WHAT THE TASK ASKS: Your answer is the lines below, exactly, from the one that contains "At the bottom" through the one that contains "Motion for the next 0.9", both included.

RECORD SET:
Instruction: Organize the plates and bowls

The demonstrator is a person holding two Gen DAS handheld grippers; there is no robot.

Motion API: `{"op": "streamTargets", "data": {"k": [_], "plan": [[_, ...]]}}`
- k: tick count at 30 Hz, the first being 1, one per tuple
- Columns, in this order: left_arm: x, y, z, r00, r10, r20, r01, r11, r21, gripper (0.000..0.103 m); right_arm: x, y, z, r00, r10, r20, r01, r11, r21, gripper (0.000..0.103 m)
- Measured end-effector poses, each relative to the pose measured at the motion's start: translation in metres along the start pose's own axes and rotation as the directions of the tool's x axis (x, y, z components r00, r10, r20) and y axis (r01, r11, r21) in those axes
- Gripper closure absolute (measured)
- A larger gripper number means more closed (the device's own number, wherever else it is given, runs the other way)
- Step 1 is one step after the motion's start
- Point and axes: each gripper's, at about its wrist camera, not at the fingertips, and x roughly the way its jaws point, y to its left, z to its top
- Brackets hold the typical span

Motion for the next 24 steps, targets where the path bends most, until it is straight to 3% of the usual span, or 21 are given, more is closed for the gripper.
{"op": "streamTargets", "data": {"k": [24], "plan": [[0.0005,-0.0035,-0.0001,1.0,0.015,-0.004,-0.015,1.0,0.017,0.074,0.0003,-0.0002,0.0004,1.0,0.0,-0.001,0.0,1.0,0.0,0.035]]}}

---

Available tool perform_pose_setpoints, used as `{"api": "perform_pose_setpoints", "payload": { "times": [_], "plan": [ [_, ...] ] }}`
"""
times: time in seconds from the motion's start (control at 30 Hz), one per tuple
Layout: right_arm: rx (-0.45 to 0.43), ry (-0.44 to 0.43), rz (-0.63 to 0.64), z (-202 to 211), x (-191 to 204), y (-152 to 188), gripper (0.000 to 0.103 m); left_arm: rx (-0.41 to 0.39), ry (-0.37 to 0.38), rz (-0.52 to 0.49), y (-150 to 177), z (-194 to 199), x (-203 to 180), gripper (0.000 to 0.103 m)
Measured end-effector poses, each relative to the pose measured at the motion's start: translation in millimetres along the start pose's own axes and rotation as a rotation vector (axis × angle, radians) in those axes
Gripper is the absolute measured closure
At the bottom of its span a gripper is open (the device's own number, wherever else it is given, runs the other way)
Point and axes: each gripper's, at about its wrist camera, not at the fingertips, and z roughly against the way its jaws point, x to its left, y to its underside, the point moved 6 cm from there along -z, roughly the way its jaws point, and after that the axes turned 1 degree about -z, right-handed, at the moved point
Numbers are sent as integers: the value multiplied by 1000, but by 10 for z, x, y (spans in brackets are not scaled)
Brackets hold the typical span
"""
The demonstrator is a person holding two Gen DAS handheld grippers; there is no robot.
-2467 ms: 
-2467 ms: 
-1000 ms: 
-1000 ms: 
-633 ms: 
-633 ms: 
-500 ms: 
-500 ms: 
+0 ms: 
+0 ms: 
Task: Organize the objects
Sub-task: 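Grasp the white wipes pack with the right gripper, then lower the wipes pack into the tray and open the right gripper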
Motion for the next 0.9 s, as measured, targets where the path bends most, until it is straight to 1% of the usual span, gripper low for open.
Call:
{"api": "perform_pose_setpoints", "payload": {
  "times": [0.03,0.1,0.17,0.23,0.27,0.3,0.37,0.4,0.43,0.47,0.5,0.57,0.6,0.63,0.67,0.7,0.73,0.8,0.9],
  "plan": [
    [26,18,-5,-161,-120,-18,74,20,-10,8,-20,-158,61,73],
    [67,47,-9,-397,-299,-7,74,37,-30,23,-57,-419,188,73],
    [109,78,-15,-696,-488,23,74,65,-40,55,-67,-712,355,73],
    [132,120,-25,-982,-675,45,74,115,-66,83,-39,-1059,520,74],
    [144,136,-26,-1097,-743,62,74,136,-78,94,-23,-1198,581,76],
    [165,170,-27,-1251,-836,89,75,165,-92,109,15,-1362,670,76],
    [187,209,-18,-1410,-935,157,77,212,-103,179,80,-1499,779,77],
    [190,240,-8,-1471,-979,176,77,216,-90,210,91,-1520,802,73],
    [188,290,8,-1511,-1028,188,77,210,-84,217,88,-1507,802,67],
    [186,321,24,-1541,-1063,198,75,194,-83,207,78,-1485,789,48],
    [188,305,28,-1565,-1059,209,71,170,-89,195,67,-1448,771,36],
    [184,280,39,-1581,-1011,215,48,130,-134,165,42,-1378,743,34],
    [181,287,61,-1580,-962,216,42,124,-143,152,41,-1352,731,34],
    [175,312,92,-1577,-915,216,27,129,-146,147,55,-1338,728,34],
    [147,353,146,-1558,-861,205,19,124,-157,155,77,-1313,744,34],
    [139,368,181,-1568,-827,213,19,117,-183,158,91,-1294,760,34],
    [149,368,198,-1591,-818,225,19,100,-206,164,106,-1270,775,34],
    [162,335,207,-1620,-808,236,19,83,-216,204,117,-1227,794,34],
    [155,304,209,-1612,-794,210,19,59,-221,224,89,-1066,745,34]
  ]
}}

YOUR RESPONSE:
At the bottom of its span a gripper is open (the device's own number, wherever else it is given, runs the other way)
Point and axes: each gripper's, at about its wrist camera, not at the fingertips, and z roughly against the way its jaws point, x to its left, y to its underside, the point moved 6 cm from there along -z, roughly the way its jaws point, and after that the axes turned 1 degree about -z, right-handed, at the moved point
Numbers are sent as integers: the value multiplied by 1000, but by 10 for z, x, y (spans in brackets are not scaled)
Brackets hold the typical span
"""
The demonstrator is a person holding two Gen DAS handheld grippers; there is no robot.
-2467 ms: 
-2467 ms: 
-1000 ms: 
-1000 ms: 
-633 ms: 
-633 ms: 
-500 ms: 
-500 ms: 
+0 ms: 
+0 ms: 
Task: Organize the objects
Sub-task: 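Grasp the white wipes pack with the right gripper, then lower the wipes pack into the tray and open the right gripper
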Motion for the next 0.9 s, as measured, targets where the path bends most, until it is straight to 1% of the usual span, gripper low for open.

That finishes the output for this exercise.